[Work task]: The answer must be the number of lines in the listing below that contain "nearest", and nothing else.

[Data to examine]:
----

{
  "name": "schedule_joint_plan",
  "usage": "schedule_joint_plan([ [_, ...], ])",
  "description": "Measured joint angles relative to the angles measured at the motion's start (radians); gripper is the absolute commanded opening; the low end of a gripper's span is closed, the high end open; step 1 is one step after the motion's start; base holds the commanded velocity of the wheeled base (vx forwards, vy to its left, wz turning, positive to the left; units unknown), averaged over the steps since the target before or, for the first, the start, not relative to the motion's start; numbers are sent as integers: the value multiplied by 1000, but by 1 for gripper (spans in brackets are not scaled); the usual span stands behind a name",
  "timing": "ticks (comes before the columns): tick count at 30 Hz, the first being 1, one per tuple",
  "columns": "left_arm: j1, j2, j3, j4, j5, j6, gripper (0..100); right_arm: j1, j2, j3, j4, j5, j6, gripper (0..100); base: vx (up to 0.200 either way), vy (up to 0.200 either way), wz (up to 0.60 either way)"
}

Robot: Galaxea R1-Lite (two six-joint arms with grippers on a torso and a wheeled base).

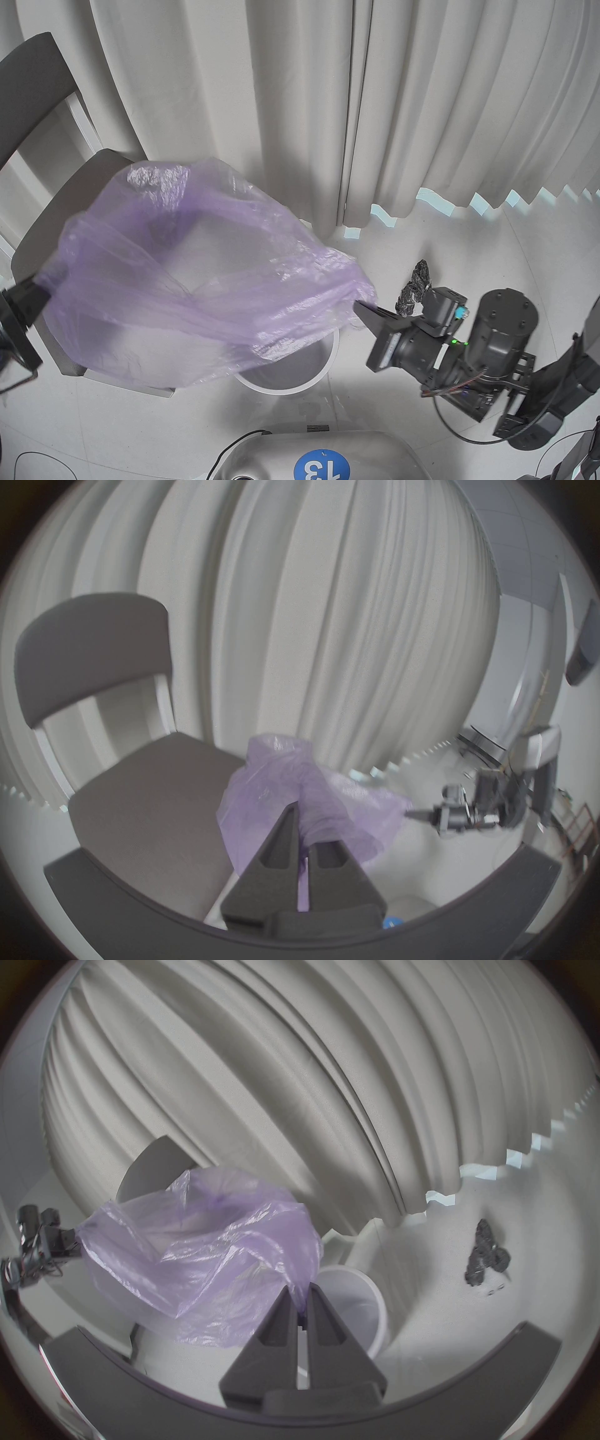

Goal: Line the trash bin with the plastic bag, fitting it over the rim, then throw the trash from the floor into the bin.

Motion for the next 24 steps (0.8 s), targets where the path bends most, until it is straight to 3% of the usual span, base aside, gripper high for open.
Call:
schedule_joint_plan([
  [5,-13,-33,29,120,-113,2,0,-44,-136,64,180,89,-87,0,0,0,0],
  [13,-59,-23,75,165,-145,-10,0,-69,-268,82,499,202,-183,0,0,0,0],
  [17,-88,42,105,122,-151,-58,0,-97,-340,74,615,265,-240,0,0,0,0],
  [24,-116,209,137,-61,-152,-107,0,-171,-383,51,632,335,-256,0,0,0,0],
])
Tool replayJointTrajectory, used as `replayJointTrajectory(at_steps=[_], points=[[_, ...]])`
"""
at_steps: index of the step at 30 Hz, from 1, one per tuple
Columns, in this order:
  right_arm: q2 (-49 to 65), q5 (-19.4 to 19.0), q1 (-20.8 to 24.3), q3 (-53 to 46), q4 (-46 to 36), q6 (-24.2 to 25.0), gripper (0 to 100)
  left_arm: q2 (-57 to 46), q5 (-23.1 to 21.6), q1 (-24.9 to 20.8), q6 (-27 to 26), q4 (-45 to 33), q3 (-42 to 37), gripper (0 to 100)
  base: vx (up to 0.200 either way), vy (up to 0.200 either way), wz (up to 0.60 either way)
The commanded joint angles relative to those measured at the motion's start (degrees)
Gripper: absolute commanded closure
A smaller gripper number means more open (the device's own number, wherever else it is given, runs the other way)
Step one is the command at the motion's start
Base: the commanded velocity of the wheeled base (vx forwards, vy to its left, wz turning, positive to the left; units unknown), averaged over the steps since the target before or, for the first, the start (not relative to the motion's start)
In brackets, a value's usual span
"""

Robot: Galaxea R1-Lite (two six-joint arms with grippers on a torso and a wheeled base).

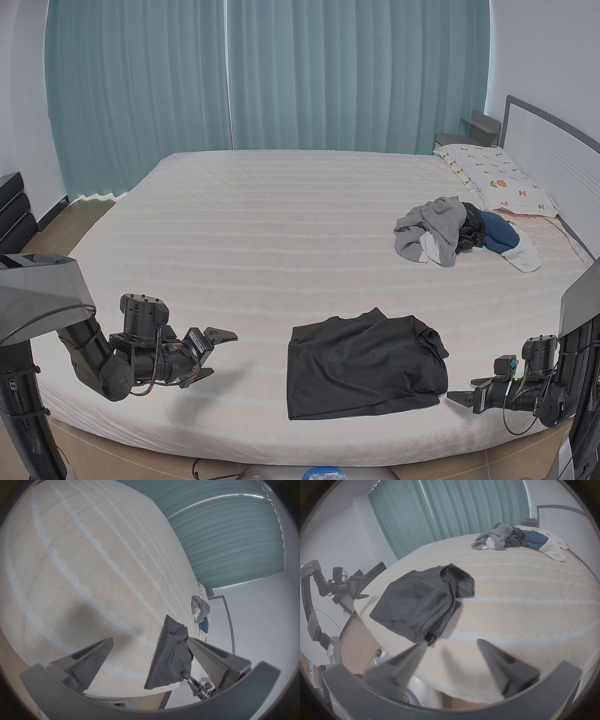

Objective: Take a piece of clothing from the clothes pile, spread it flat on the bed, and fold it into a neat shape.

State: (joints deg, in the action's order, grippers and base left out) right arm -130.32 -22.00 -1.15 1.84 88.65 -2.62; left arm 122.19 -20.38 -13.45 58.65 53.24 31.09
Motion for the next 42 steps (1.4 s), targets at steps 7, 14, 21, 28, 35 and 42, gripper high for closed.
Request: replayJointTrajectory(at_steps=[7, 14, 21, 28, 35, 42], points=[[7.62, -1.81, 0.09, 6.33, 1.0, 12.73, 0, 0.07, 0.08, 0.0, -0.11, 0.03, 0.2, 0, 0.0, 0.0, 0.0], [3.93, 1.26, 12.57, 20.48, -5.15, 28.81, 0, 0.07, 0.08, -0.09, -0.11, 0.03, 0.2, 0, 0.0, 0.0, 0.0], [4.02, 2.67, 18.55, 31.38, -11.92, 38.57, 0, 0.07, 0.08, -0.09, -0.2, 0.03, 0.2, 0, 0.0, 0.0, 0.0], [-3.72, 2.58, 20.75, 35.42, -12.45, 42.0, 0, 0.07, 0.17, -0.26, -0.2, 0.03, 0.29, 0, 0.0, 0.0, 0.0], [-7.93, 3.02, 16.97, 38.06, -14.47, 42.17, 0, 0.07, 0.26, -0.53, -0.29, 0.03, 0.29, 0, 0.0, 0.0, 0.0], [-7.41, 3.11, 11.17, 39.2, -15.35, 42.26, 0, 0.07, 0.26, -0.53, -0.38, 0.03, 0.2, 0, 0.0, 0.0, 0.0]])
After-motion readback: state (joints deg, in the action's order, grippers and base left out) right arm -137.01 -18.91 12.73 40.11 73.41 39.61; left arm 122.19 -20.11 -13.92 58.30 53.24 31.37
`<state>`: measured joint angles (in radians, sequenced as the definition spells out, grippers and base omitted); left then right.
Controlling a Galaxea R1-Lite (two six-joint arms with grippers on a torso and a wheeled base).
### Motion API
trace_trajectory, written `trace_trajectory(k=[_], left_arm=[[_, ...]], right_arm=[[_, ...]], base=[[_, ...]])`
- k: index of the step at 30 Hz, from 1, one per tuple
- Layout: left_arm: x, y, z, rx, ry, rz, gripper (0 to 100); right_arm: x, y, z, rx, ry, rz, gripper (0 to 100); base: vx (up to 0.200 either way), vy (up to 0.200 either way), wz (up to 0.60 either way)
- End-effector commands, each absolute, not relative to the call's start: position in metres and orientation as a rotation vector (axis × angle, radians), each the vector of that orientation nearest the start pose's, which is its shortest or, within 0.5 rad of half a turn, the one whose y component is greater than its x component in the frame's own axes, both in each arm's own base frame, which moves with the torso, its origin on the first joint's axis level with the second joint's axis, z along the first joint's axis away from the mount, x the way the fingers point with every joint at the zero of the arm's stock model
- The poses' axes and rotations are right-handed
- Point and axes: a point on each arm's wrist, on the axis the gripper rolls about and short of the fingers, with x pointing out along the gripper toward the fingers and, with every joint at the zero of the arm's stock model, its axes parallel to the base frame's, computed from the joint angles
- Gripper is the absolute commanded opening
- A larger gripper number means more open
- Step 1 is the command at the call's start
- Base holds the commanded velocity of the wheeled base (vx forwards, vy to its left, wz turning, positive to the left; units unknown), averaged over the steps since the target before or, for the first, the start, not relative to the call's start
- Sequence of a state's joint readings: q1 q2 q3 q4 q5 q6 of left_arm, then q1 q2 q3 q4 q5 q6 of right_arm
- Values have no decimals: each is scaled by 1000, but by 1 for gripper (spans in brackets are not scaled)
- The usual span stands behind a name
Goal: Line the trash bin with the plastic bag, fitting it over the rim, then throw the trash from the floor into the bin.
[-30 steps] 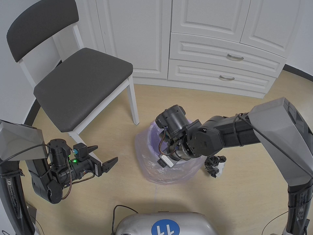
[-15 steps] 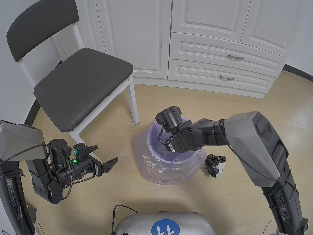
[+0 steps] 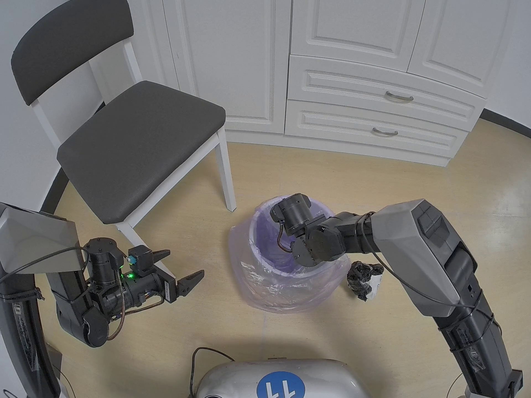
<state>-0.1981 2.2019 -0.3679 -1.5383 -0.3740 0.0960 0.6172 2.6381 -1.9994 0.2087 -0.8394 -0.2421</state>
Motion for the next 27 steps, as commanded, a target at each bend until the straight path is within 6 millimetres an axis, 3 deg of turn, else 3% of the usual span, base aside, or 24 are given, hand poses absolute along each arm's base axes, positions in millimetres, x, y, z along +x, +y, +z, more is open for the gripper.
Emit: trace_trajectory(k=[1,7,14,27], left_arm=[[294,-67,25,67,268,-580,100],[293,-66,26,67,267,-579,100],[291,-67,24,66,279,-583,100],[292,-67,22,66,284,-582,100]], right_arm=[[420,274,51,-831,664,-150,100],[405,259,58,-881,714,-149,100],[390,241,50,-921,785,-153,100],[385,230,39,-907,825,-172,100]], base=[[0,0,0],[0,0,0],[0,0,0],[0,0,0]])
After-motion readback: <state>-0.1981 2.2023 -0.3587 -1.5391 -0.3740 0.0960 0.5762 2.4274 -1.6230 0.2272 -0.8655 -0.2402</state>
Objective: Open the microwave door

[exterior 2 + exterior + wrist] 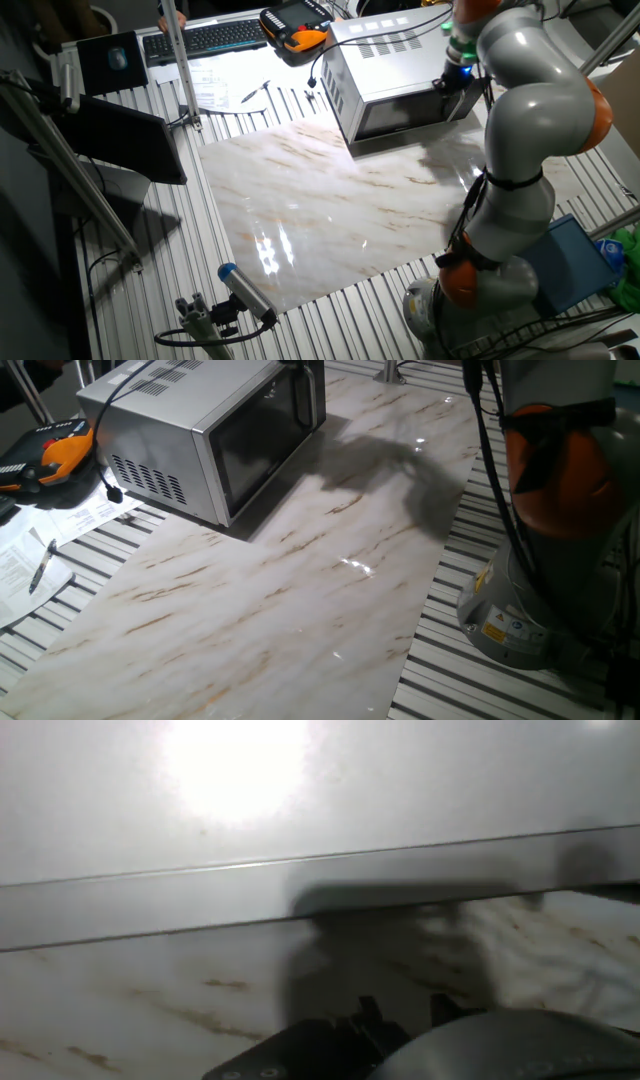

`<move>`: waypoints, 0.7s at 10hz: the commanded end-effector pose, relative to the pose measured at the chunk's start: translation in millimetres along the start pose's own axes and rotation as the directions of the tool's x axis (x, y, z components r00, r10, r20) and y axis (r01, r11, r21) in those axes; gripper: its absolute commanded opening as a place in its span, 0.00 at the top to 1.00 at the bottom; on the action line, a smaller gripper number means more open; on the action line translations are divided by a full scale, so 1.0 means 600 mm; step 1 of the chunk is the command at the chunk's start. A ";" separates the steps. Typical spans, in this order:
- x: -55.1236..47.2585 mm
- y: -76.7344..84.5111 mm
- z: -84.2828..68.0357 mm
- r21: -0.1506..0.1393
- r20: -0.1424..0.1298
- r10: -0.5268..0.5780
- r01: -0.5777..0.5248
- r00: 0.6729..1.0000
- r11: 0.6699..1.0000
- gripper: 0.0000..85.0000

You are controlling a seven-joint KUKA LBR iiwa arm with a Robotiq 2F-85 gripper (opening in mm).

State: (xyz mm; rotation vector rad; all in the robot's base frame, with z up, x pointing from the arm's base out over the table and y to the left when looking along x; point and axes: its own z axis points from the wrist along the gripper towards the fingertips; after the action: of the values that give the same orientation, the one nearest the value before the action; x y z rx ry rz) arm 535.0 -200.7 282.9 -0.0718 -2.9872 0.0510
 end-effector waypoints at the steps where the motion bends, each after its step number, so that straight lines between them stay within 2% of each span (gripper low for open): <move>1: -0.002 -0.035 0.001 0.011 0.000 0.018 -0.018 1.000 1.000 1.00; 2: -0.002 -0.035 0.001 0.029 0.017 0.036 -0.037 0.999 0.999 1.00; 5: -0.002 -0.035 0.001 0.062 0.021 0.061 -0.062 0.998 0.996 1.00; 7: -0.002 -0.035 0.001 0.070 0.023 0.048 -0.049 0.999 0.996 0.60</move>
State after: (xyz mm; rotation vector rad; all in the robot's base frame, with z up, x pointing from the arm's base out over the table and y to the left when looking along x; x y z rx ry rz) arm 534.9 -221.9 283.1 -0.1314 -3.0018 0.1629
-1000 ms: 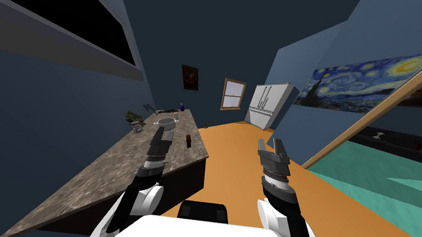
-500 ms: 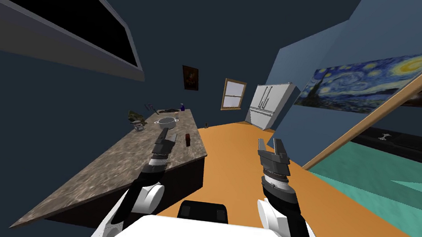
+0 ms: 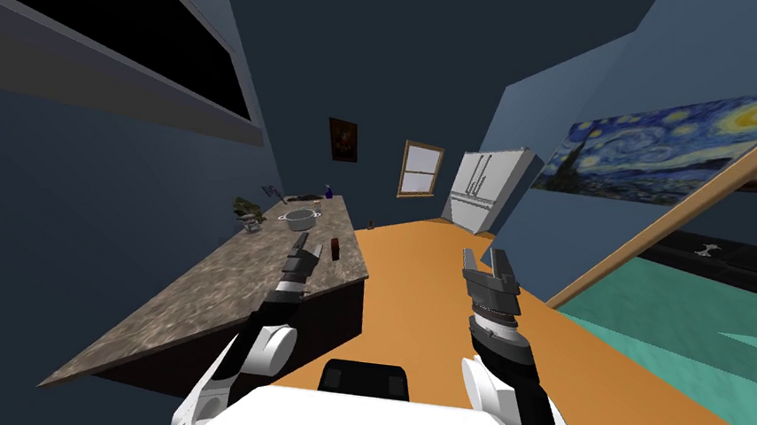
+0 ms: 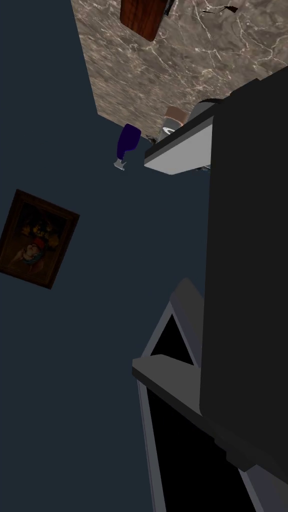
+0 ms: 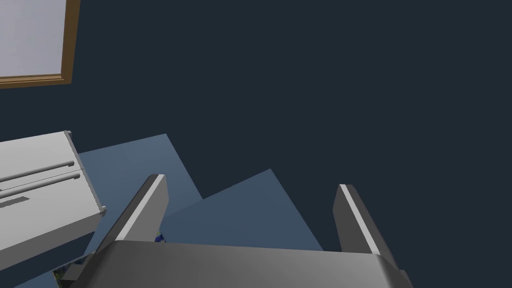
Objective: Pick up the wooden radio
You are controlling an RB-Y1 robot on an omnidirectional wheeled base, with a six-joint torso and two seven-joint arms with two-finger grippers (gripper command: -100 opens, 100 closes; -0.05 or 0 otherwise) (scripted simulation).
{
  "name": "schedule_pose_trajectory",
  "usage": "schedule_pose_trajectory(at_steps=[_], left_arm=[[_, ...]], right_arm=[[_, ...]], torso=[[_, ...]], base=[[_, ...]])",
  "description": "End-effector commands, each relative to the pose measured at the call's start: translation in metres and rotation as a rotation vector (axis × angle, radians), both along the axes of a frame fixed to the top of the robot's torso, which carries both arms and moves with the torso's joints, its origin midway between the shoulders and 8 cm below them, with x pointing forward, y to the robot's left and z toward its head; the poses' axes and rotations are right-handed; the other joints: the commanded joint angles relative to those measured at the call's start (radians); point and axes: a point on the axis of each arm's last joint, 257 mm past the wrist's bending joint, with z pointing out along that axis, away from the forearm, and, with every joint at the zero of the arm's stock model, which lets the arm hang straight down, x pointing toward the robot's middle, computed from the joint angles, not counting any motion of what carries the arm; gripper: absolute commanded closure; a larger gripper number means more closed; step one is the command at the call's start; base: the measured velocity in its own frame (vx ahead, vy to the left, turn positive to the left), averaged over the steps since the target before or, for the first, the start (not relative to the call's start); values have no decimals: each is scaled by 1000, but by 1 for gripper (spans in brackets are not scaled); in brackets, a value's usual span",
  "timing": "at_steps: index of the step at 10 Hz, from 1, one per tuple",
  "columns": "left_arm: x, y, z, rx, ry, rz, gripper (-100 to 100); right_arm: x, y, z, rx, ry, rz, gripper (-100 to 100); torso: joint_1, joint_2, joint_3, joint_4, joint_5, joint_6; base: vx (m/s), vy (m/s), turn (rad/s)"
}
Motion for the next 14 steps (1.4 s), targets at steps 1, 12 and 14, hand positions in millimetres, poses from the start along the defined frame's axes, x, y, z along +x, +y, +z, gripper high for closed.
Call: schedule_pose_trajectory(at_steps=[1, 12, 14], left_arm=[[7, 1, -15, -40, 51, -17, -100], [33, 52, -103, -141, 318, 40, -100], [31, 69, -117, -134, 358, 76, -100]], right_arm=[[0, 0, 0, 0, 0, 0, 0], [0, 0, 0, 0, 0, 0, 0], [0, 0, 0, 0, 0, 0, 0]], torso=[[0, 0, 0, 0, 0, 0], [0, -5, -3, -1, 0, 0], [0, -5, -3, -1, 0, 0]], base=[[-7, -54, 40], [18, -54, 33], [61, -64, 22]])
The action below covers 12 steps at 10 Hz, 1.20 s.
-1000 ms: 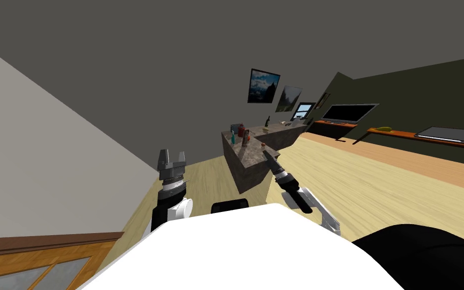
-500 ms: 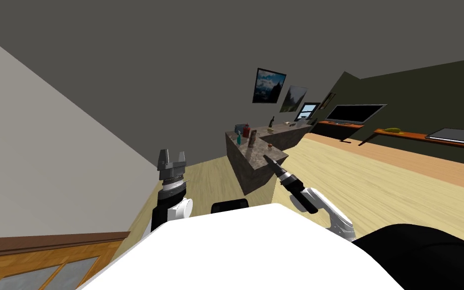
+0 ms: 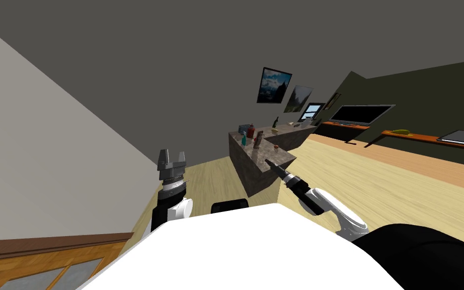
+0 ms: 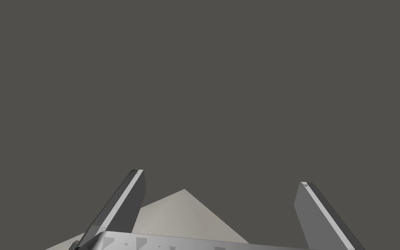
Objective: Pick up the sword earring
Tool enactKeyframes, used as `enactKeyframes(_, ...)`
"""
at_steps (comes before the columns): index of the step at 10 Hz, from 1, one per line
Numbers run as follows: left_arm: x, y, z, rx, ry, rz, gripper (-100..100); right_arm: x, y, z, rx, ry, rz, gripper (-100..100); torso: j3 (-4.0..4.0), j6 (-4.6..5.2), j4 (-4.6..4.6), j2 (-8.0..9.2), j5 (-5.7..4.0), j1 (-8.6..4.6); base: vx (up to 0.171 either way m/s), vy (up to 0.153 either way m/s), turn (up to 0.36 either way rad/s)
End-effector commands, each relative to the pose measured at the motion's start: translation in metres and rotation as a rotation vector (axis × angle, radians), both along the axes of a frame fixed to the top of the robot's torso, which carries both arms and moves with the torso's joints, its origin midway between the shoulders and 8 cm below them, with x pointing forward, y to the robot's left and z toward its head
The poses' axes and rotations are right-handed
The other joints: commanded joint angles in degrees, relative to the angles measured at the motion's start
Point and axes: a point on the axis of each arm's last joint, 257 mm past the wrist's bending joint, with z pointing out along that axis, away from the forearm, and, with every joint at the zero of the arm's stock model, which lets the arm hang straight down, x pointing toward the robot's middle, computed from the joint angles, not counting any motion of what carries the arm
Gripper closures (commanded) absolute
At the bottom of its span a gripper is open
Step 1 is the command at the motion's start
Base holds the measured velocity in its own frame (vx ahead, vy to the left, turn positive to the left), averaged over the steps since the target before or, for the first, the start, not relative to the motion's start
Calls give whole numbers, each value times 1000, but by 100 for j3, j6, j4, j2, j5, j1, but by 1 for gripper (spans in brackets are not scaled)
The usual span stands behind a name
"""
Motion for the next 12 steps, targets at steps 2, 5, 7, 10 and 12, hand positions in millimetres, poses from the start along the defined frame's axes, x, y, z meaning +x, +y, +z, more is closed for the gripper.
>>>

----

[Solution for this problem]: 2